Getting such a deal may seem too good to be true but with a pre-registered car, it’s possible. Tens of thousands of car buyers walk away from dealerships every month with just such a saving. Here’s our guide to pre-registered cars, what they’re all about and whether or not buying one is right for you.
What is a pre-registration?
The majority of cars are sold or leased in a traditional manner to private or company owners. A pre-registered car is bought by and therefore registered to a car dealer.

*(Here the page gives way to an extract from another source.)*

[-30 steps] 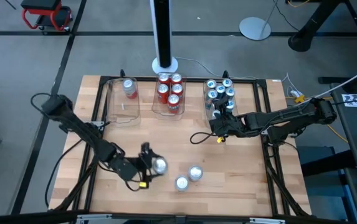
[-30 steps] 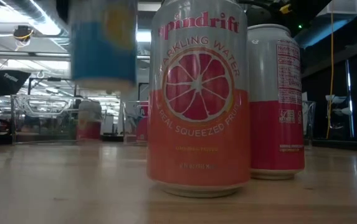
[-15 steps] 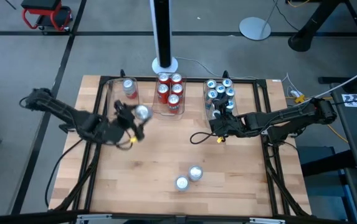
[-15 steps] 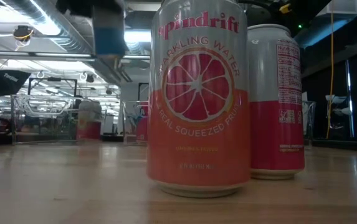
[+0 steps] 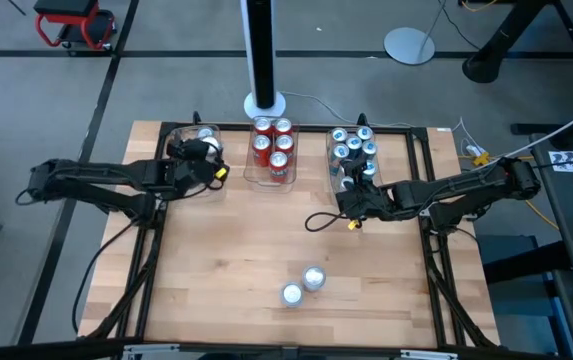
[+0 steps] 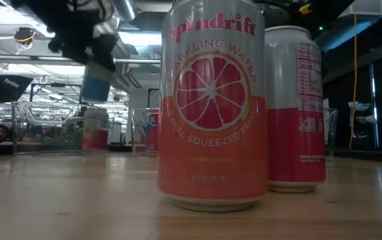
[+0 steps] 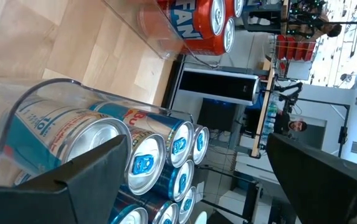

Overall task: Sort soda cans
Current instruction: Put the blue-white soda can into the top left transparent bin

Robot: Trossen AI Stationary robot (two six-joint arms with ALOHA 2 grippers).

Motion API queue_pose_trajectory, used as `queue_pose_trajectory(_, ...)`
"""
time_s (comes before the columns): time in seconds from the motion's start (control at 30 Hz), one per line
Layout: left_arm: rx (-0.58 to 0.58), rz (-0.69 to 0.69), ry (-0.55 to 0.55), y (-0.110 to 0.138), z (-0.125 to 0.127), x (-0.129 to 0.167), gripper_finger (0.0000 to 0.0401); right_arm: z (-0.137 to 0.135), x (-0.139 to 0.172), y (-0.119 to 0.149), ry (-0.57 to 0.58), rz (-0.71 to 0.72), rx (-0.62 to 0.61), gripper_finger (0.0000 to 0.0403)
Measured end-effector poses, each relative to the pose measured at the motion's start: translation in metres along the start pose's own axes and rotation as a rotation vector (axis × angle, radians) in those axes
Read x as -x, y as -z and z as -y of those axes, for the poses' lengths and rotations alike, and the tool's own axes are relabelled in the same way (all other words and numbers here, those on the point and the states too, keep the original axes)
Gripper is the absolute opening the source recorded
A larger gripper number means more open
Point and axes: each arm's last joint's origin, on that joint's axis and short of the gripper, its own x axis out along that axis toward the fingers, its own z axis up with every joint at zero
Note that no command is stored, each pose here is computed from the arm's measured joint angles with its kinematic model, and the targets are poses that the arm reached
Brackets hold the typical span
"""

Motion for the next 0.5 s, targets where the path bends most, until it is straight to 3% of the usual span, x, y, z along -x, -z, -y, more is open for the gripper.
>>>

What happens to pre-registered cars?
Rules dictate that the dealerships have to hang on to them for a defined period of time. After that, they can sell them. So because of this delay, rules say they are officially classified as used cars, meaning they’re sold at discounted prices.
Are they a real bargain?
Frequently they can be very cheap. Discounts can be anywhere between 5 and 25 per cent depending on how desperate the dealership is to sell them. Most dealers are keen to move them on as quickly as possible as they have money tied up in the pre-registered car. In addition, as pre-registered is officially used by another name, they should represent a real saving over a new model.
Is this the same as a demonstrator?
Pre-registered cars can end up as a demonstrator or courtesy car but not always. You can tell the difference by the mileage. A genuine pre-registered car will have only covered a handful of miles, maybe as few as 10, at the most 200. A demonstrator or courtesy car will have covered thousands of miles. It will have spent time with other customers and may have been loaned to customers while their car was being serviced. The result is it could have led a hard life. A demonstrator will have a distinctly used feel to it; a pre-registered model should come across as brand new.

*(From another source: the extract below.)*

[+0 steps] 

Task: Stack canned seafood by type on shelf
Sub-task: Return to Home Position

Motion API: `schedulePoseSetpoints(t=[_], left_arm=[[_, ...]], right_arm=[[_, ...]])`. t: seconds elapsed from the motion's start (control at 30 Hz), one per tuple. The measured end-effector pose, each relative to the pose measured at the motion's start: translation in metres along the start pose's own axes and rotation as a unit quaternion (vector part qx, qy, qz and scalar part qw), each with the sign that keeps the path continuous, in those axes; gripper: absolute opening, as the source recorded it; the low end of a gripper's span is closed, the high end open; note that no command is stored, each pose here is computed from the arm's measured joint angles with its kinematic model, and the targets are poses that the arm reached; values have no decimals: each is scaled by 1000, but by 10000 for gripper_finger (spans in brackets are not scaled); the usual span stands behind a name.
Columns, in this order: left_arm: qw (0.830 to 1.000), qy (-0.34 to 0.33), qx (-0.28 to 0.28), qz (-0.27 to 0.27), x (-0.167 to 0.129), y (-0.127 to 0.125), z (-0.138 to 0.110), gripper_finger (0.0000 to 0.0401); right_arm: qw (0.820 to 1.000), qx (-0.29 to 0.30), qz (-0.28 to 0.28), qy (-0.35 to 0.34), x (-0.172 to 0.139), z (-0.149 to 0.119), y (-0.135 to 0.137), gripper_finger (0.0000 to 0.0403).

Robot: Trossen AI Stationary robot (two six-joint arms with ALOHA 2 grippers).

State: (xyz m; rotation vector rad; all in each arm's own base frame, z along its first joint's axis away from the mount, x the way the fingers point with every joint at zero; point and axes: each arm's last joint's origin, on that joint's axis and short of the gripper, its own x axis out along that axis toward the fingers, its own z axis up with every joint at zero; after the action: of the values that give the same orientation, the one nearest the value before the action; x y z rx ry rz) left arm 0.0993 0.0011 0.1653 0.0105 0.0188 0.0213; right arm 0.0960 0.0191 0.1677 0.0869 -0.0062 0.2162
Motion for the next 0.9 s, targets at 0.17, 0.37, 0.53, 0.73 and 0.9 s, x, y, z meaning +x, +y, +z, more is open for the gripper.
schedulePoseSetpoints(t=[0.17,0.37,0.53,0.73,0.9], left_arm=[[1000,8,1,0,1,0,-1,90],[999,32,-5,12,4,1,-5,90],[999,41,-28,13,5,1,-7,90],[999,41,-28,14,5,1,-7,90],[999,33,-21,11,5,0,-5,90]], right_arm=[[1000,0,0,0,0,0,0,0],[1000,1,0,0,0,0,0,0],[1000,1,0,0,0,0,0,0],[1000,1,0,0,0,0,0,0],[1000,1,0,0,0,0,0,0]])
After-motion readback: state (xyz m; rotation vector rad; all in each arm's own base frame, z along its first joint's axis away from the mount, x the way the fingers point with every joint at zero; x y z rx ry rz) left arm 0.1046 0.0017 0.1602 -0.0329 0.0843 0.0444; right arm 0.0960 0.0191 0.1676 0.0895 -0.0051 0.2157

Why do pre-registrations exist?
These have come about because of the way the car industry works. Car dealerships are given targets by the manufacturers they represent to sell a certain number of cars. For achieving these goals they receive a financial reward. Bizarrely, that incentive can be greater than the money they lose by selling the car so cheap. It means the dealership is actually making money by buying its own cars before selling them on.
Sounds like a win-win, are there any disadvantages?
The first thing to remember is that this is effectively a second-hand car. Yours won’t be the first name on its registration document so when you come to sell it, the new buyer will be the car’s third owner. The result is that you won’t be able to charge as much for it as you might if you’d owned the car from new.
There are other disadvantages too. Knowing how attractive cheap pre-registered cars are, the dealership may not offer such competitive finance deals on these cars as on brand new motors. Additionally, the manufacturer warranty will have started the day the vehicle was first registered. As its second owner, you may only be benefiting from two or two and a half years of warranty.
Insurance too is less beneficial. Some insurers will replace brand new cars with like-for-like models for a period of time. As a pre-registered car is second-hand, this doesn’t happen. Buyers should consider paying for GAP insurance to cover the shortfall between motor insurance payout and the price of an equivalent replacement model.
Lastly, a pre-registered car is unlikely to have the latest registration number unless you buy it just before the plates change in March and September. And then you’ll only have the kudos of driving round in a new-plate car for a few weeks.
If you want a new car for less money than you would ordinarily pay, a pre-registered model can be the way to go. There are disadvantages but many people see past them because the cheap price represents such an attractive deal.